▶ TASK
The answer must be every line below that contains the string "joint".

▶ GIVEN MATERIAL
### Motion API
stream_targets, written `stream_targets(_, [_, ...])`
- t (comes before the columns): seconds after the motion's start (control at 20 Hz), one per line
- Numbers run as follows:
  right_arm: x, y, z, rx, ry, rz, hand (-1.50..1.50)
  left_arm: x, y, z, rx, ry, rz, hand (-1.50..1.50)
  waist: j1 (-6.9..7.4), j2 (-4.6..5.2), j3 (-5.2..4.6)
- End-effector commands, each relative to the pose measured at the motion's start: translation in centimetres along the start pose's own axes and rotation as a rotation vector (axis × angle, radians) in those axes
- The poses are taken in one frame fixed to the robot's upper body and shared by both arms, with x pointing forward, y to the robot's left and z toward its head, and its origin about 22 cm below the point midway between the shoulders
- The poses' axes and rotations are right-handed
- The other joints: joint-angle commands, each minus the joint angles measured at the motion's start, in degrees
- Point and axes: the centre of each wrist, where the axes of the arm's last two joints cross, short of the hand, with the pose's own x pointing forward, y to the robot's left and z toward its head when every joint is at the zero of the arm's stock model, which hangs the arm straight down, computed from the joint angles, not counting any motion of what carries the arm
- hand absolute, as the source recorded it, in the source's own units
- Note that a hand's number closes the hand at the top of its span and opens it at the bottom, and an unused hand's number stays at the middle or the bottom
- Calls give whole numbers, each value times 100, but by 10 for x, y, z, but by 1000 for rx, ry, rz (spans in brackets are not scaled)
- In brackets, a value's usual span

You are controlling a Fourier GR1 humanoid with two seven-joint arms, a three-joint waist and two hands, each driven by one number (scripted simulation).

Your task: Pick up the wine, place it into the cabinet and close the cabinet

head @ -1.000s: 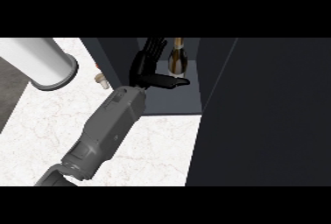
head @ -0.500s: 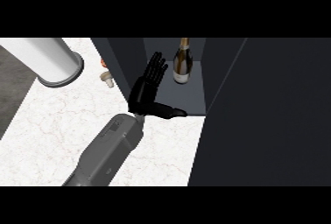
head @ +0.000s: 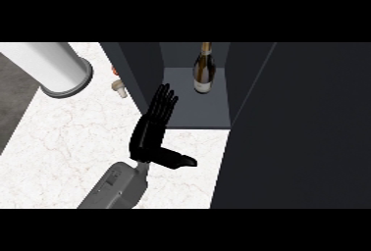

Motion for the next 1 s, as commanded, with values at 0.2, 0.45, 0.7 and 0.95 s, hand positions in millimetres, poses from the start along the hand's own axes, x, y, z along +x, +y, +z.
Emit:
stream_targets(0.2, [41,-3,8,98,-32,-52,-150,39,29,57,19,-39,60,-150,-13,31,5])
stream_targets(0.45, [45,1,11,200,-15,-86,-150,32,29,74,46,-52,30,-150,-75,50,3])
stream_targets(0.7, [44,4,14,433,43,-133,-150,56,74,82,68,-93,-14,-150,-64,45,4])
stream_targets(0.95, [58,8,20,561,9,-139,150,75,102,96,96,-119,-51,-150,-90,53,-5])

▶ ANSWER SPACE
- The other joints: joint-angle commands, each minus the joint angles measured at the motion's start, in degrees
- Point and axes: the centre of each wrist, where the axes of the arm's last two joints cross, short of the hand, with the pose's own x pointing forward, y to the robot's left and z toward its head when every joint is at the zero of the arm's stock model, which hangs the arm straight down, computed from the joint angles, not counting any motion of what carries the arm
You are controlling a Fourier GR1 humanoid with two seven-joint arms, a three-joint waist and two hands, each driven by one number (scripted simulation).

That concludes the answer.